Exercise directions: Using the records below, find every line that includes "tissue" and copy it.

-------- Given data --------

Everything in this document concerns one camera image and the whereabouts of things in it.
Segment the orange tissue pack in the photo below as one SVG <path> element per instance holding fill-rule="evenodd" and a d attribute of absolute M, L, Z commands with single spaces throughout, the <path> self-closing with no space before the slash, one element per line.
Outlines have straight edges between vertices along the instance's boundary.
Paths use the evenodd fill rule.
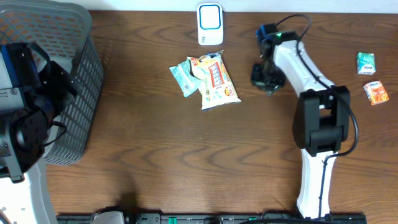
<path fill-rule="evenodd" d="M 366 83 L 363 88 L 371 105 L 378 105 L 389 101 L 389 96 L 379 80 Z"/>

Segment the dark green Zam-Buk box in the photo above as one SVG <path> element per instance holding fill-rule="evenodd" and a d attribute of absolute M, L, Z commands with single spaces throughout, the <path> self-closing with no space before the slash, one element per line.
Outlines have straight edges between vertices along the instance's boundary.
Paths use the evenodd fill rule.
<path fill-rule="evenodd" d="M 256 63 L 252 67 L 251 83 L 268 95 L 284 87 L 286 77 L 274 64 Z"/>

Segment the light green wipes packet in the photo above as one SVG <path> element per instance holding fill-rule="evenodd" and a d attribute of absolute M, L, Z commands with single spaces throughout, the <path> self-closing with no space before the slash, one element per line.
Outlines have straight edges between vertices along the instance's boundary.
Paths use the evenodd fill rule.
<path fill-rule="evenodd" d="M 189 59 L 186 59 L 186 61 L 176 66 L 170 67 L 169 70 L 180 86 L 184 97 L 188 97 L 194 93 L 202 83 L 200 79 L 191 74 L 191 63 Z"/>

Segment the teal tissue pack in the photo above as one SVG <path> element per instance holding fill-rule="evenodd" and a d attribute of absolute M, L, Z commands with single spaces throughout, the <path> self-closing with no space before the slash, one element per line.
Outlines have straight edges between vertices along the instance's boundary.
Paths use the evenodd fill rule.
<path fill-rule="evenodd" d="M 358 75 L 373 75 L 376 72 L 374 54 L 359 52 L 356 56 Z"/>

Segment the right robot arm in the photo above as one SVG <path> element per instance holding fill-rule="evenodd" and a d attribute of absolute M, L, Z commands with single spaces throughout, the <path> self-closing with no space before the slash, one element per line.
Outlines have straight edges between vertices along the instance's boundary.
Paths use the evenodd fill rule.
<path fill-rule="evenodd" d="M 289 82 L 298 96 L 292 126 L 302 155 L 297 210 L 301 218 L 322 220 L 330 213 L 333 164 L 348 138 L 349 90 L 322 74 L 296 32 L 266 24 L 256 31 L 256 38 L 263 61 L 254 64 L 251 83 L 271 95 Z"/>

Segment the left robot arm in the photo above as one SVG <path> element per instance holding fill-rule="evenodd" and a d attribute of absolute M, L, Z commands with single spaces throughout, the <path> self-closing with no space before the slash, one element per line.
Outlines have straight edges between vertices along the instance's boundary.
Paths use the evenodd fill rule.
<path fill-rule="evenodd" d="M 35 42 L 1 46 L 1 223 L 56 223 L 45 177 L 49 129 L 81 85 Z"/>

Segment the yellow snack bag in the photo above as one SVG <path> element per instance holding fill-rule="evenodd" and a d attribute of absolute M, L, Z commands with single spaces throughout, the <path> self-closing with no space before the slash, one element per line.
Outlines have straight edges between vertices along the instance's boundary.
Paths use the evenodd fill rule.
<path fill-rule="evenodd" d="M 202 111 L 241 102 L 223 63 L 223 52 L 207 53 L 199 58 L 187 57 L 193 76 L 203 82 L 199 87 Z"/>

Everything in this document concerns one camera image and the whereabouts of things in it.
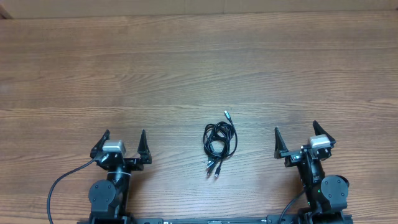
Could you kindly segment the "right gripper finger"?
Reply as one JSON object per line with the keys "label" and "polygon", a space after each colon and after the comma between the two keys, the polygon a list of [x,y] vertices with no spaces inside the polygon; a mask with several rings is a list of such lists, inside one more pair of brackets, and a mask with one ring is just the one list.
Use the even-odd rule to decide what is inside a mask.
{"label": "right gripper finger", "polygon": [[278,127],[276,127],[274,129],[274,134],[275,134],[274,158],[281,159],[283,157],[286,157],[289,150],[287,149],[287,146],[285,145],[285,142],[282,139],[282,136],[281,136],[281,133],[280,133]]}
{"label": "right gripper finger", "polygon": [[318,123],[316,120],[313,121],[312,125],[313,125],[314,132],[315,132],[315,135],[316,135],[316,136],[319,136],[319,135],[322,135],[322,134],[326,135],[327,138],[328,138],[328,140],[330,141],[330,145],[331,145],[331,146],[334,146],[334,144],[336,143],[336,140],[335,140],[331,135],[329,135],[329,134],[319,125],[319,123]]}

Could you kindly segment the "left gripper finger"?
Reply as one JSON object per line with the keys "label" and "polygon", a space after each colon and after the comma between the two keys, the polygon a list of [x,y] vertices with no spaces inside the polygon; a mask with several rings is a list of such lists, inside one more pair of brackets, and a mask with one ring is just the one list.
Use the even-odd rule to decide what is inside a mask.
{"label": "left gripper finger", "polygon": [[144,129],[141,133],[137,152],[140,155],[140,159],[143,164],[152,164],[152,155],[148,147],[146,131]]}
{"label": "left gripper finger", "polygon": [[101,139],[94,145],[90,151],[90,157],[95,158],[99,152],[103,152],[104,143],[109,140],[110,131],[107,129],[102,135]]}

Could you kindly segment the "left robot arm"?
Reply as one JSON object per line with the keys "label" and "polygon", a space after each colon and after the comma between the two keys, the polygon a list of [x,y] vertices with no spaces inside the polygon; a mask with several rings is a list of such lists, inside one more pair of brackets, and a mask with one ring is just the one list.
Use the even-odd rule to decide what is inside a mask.
{"label": "left robot arm", "polygon": [[95,182],[89,189],[90,223],[136,223],[133,215],[127,212],[127,201],[131,173],[142,171],[144,165],[152,163],[144,130],[137,153],[139,157],[126,158],[124,142],[111,140],[108,130],[92,148],[90,157],[107,172],[107,176],[104,180]]}

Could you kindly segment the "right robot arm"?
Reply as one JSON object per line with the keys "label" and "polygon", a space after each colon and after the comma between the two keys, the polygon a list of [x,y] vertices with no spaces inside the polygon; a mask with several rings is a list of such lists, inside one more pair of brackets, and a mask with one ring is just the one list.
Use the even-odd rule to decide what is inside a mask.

--------

Solved problem:
Segment the orange tissue pack in the photo below as one SVG <path> element per instance holding fill-rule="evenodd" and a d attribute of absolute M, L, Z commands with single spaces throughout, the <path> self-closing with no space before the slash, one element per line.
Segment the teal tissue pack in the photo above as one SVG <path> element per instance holding fill-rule="evenodd" and a d attribute of absolute M, L, Z commands with single spaces throughout, the <path> self-closing with no space before the slash, one element per line.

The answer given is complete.